[DATA SUPPLIED Boundary: Start]

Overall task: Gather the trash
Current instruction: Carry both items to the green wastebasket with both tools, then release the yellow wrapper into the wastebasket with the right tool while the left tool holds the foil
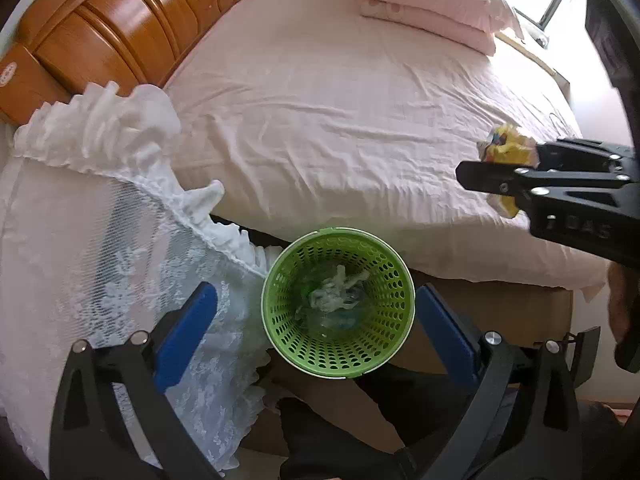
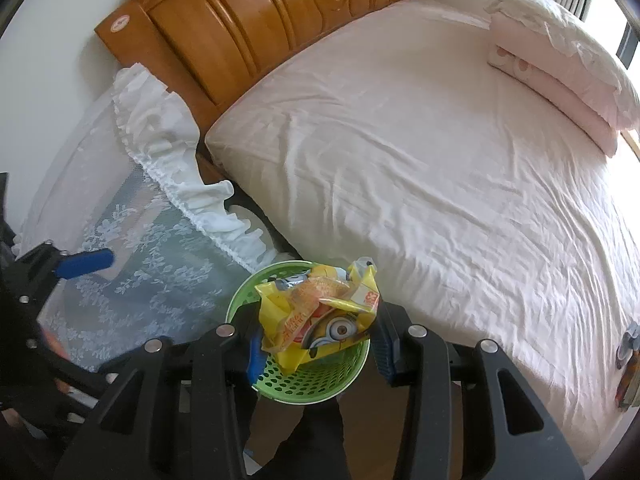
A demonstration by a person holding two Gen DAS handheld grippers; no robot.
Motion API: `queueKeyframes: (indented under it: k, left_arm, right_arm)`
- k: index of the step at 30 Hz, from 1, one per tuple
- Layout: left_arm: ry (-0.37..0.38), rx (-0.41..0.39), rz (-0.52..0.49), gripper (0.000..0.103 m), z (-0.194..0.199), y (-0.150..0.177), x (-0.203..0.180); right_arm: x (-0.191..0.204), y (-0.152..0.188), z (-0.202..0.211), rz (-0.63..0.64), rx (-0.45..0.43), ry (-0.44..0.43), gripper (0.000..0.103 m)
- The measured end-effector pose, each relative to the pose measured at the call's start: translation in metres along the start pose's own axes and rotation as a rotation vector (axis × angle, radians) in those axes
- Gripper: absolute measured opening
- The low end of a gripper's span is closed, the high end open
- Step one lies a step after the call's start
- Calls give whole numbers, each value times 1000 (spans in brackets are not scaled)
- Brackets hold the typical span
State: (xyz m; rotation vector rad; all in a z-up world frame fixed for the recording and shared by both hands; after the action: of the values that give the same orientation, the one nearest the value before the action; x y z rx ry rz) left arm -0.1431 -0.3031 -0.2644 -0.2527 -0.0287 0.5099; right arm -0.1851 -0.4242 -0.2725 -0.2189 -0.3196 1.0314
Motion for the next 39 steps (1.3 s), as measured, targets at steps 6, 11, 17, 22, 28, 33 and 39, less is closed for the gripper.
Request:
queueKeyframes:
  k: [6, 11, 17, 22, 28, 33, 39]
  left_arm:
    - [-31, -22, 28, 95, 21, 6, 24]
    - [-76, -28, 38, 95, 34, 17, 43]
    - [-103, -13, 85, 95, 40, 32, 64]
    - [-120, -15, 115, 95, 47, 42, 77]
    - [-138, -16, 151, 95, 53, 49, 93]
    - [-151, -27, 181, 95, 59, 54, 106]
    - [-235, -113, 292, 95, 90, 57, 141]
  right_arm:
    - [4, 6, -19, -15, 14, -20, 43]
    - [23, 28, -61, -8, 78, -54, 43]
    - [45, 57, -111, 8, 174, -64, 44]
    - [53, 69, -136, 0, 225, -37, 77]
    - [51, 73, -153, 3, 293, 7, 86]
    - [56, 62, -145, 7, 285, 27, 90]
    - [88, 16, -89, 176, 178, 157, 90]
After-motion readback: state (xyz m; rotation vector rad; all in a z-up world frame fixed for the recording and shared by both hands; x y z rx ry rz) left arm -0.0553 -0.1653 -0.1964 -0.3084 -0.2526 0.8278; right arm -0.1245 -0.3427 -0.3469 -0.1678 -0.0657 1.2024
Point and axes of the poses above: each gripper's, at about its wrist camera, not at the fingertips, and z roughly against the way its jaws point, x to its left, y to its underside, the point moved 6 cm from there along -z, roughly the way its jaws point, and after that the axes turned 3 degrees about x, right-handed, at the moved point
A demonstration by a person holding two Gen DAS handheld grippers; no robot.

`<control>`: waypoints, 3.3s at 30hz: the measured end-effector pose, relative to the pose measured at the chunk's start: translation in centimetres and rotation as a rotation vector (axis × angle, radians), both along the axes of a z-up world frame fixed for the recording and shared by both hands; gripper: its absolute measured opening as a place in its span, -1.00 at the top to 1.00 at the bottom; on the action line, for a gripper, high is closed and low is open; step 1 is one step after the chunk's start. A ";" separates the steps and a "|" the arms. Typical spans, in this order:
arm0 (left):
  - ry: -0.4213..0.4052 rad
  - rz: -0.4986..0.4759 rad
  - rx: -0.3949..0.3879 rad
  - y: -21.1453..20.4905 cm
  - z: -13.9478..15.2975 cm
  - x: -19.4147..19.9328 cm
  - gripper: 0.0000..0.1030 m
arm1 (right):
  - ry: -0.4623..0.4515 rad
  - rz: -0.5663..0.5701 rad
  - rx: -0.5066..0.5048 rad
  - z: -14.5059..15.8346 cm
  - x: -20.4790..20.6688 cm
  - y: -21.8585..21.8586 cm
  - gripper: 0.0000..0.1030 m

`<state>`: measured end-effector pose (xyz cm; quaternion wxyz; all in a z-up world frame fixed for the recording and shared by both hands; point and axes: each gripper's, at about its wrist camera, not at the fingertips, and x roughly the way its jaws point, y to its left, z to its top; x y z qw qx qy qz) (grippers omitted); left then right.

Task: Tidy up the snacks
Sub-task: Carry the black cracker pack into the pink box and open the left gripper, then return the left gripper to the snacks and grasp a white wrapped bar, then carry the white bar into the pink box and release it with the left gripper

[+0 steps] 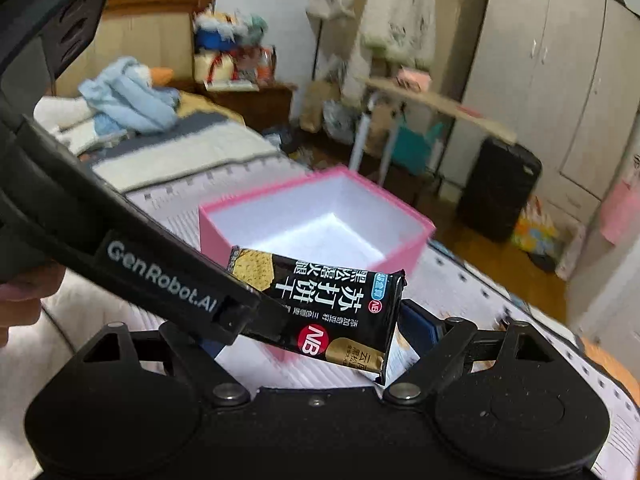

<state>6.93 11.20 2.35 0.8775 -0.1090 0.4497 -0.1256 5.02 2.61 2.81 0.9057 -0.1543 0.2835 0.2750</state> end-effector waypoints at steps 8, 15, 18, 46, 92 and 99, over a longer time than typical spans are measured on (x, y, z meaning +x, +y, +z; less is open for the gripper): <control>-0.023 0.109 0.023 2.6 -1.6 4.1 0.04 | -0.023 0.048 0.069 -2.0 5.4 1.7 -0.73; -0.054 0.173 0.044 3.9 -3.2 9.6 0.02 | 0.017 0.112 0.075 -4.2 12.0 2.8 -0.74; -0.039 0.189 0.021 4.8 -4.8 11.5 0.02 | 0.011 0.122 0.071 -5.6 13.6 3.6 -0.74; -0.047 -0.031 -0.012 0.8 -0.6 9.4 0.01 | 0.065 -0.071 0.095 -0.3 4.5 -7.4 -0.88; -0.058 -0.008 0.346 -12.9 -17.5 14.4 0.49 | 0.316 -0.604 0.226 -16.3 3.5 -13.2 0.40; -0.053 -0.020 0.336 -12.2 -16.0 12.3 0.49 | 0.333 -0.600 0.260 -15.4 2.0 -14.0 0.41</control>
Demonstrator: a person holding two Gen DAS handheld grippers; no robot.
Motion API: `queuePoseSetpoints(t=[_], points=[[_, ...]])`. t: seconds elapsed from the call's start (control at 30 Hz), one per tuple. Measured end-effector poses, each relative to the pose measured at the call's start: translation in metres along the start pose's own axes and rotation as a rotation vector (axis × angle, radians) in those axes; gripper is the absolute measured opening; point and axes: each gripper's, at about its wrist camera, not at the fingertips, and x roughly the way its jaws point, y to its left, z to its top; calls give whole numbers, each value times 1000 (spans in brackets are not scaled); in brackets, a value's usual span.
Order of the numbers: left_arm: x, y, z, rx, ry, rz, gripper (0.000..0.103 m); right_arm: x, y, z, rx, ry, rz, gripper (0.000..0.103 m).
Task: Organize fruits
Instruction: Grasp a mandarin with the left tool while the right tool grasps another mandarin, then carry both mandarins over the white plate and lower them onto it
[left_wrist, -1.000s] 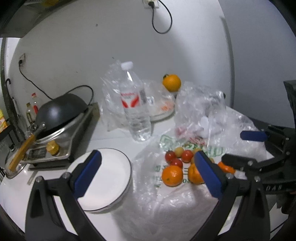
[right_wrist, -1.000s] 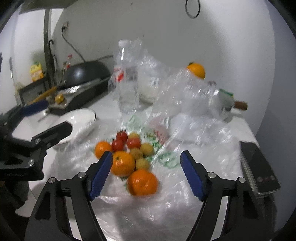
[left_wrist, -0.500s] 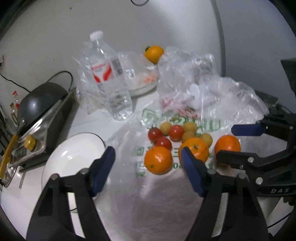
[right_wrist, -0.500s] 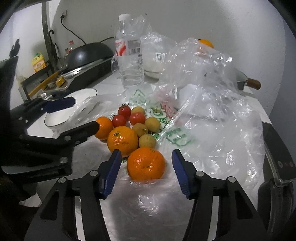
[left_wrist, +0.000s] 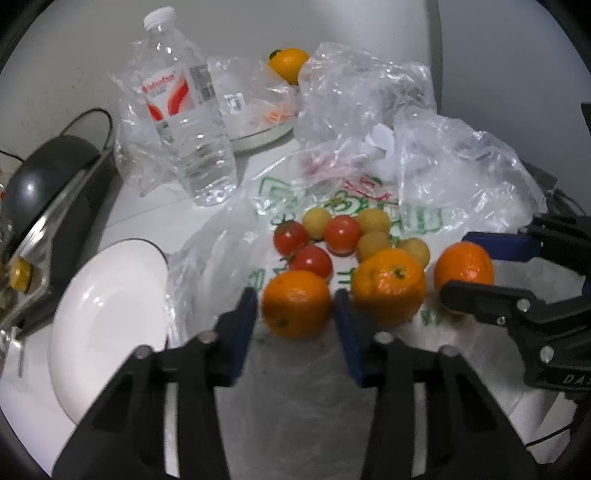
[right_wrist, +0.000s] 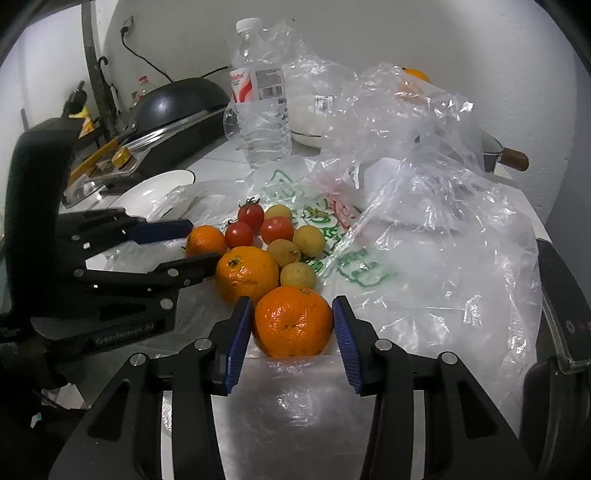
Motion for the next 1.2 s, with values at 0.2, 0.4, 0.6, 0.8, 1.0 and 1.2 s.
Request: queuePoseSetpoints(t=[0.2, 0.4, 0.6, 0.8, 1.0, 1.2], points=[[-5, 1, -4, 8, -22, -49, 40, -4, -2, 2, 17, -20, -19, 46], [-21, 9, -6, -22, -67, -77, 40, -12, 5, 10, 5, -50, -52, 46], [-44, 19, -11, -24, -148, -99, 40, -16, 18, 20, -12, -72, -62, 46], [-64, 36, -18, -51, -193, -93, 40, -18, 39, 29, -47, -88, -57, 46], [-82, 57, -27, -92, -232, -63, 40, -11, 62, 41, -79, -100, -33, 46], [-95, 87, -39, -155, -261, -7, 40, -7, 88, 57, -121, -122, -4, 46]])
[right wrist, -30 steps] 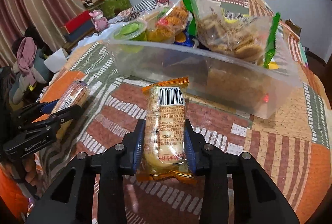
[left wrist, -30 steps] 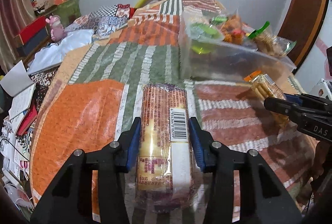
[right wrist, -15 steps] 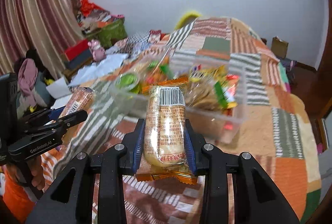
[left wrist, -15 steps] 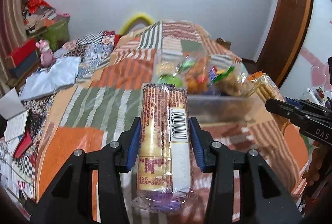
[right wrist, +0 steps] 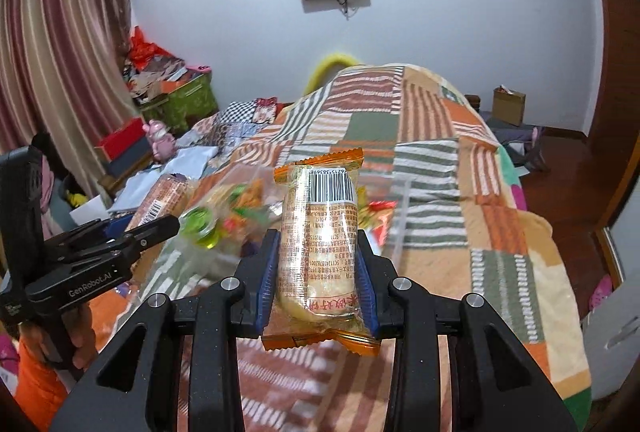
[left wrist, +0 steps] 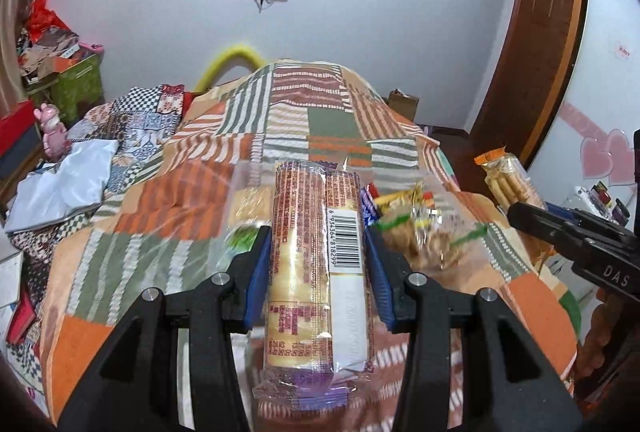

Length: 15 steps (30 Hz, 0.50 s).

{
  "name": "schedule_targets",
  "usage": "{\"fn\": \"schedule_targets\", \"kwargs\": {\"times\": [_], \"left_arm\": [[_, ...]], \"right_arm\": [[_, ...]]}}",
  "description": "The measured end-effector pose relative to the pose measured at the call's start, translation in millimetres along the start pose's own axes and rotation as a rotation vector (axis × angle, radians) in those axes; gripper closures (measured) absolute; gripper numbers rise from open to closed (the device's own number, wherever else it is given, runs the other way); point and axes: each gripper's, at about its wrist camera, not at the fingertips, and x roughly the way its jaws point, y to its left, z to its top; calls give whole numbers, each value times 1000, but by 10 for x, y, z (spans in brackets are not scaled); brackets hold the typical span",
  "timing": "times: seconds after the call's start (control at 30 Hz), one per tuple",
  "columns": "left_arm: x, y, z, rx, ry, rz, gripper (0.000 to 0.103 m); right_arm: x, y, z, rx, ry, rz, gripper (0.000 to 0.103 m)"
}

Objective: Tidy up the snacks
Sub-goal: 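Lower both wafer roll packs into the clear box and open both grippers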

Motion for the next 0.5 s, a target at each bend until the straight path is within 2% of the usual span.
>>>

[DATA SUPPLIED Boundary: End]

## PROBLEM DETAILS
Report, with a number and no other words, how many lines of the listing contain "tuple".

## ANSWER SPACE
3